4. **Thunderbird:** Green line with open downward-pointing triangle markers ($\nabla$).
---
## 4. Trend Verification and Data Extraction
### Series 1: HDFS (Black, Square)
* **Trend:** This series maintains the highest performance. It starts near 0.99 at $\beta=0$ and quickly plateaus at 1.00 for all values of $\beta \ge 20$.
* **Data Points (Approximate):**
* $\beta=0$: ~0.993
* $\beta=10$: ~0.996
* $\beta=20$ to $80$: 1.00
### Series 2: BGL (Red, Circle)
* **Trend:** Starts at a baseline of ~0.903, remains flat until $\beta=10$, then shows a sharp upward slope between $\beta=10$ and $\beta=30$. It continues a very gradual upward crawl from $\beta=30$ to $\beta=80$.
* **Data Points (Approximate):**
* $\beta=0$: 0.903
* $\beta=10$: 0.903
* $\beta=20$: ~0.930
* $\beta=30$: ~0.980
* $\beta=80$: ~0.985
### Series 3: Liberty (Blue, Up-Triangle)
* **Trend:** This is the only series showing a negative correlation. It starts at ~0.93 and exhibits a steady, slight downward slope as $\beta$ increases.

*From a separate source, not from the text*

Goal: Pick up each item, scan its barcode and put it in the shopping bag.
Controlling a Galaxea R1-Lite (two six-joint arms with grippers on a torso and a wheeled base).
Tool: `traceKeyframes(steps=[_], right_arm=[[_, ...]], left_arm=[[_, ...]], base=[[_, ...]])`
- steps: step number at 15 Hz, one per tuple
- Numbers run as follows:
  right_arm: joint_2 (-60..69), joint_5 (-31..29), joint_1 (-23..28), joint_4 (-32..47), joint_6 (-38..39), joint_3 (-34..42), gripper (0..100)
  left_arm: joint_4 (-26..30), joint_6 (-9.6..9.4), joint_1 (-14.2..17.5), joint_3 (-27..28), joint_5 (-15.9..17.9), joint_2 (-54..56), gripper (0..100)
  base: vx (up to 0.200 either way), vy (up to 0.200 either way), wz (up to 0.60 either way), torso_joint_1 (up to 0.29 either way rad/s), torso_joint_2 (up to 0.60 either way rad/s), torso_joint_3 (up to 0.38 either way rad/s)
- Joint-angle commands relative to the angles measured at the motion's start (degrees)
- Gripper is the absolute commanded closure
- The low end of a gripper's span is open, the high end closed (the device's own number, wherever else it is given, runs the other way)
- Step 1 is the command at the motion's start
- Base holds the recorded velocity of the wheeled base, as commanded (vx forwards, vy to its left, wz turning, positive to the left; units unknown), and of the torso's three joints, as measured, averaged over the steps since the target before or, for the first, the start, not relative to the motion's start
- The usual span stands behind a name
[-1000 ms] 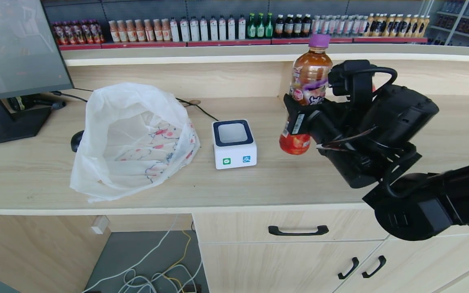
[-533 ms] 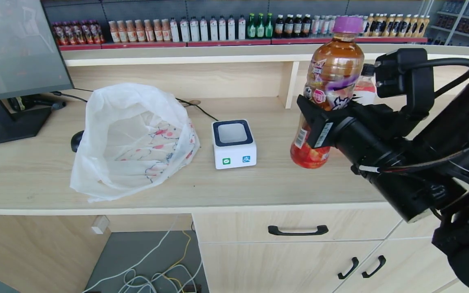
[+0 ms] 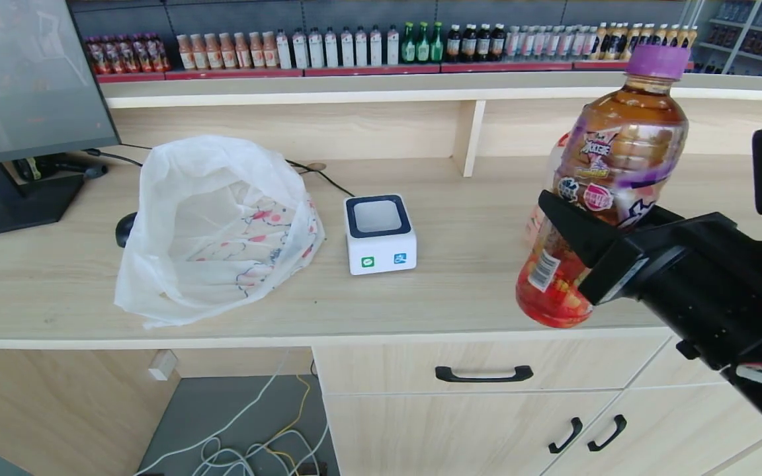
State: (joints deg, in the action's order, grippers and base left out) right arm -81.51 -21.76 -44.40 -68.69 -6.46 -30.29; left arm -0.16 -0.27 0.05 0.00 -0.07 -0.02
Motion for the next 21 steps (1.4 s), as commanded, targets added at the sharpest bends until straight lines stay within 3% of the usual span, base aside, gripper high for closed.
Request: traceKeyframes(steps=[1, 8, 13, 16, 21], right_arm=[[4.3, 2.6, 0.0, -0.1, 1.5, 3.0, 100], [-0.2, 20.3, 0.8, 0.1, 16.4, 1.1, 100], [-10.4, 37.8, 0.6, 0.1, 17.3, -8.9, 100], [-14.3, 42.3, 0.4, 0.1, 20.0, -14.3, 100], [-14.7, 53.0, 0.4, 0.0, 23.2, -15.5, 100]], left_arm=[[0.0, 0.0, 0.0, 0.0, 0.0, 0.0, 0], [0.0, 0.0, 0.0, 0.0, 0.0, 0.0, 0], [0.0, 0.0, 0.0, 0.0, 0.0, 0.0, 0], [0.0, 0.0, 0.0, 0.0, 0.0, 0.0, 0], [0.0, 0.0, 0.0, 0.0, 0.0, 0.0, 0]], base=[[0.0, 0.0, 0.0, 0.0, 0.0, 0.0], [0.0, 0.0, 0.0, 0.0, 0.0, 0.0], [0.0, 0.0, 0.0, 0.0, 0.0, 0.0], [0.0, 0.0, 0.0, 0.0, 0.0, 0.0], [0.0, 0.0, 0.0, 0.0, 0.0, 0.0]])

* **Data Points (Approximate):**
* $\beta=0$: 0.93
* $\beta=30$: ~0.927
* $\beta=80$: ~0.915
### Series 4: Thunderbird (Green, Down-Triangle)
* **Trend:** Shows the most dramatic initial change. It starts at 0.00 when $\beta=0$, slopes sharply upward to ~0.93 at $\beta=10$, remains flat until $\beta=20$, then jumps to a plateau of ~0.965 for all values $\beta \ge 30$.
* **Data Points (Approximate):**
* $\beta=0$: 0.00
* $\beta=10$: 0.93
* $\beta=20$: 0.93
* $\beta=30$ to $80$: ~0.965
---
## 5. Reconstructed Data Table
| $\beta$ (%) | HDFS (Black $\square$) | BGL (Red $\circ$) | Liberty (Blue $\triangle$) | Thunderbird (Green $\nabla$) |
| :--- | :--- | :--- | :--- | :--- |
| **0** | ~0.993 | ~0.903 | ~0.930 | 0.000 |
| **10** | ~0.996 | ~0.903 | ~0.930 | ~0.930 |
| **20** | 1.000 | ~0.930 | ~0.928 | ~0.930 |
| **30** | 1.000 | ~0.980 | ~0.927 | ~0.965 |
| **40** | 1.000 | ~0.982 | ~0.924 | ~0.965 |
| **50** | 1.000 | ~0.983 | ~0.921 | ~0.965 |
| **60** | 1.000 | ~0.984 | ~0.919 | ~0.965 |
| **70** | 1.000 | ~0.984 | ~0.917 | ~0.965 |
| **80** | 1.000 | ~0.985 | ~0.915 | ~0.965 |
---
## 6. Summary of Findings
* **HDFS** is the most robust dataset, reaching perfect recall quickly.
* **Thunderbird** requires a minimum $\beta$ of 10% to achieve usable recall, failing completely at 0%.
* **Liberty** is the only dataset where increasing the $\beta$ parameter slightly degrades the Recall performance.
* **BGL** and **Thunderbird** both show significant performance gains when $\beta$ is increased from 20% to 30%.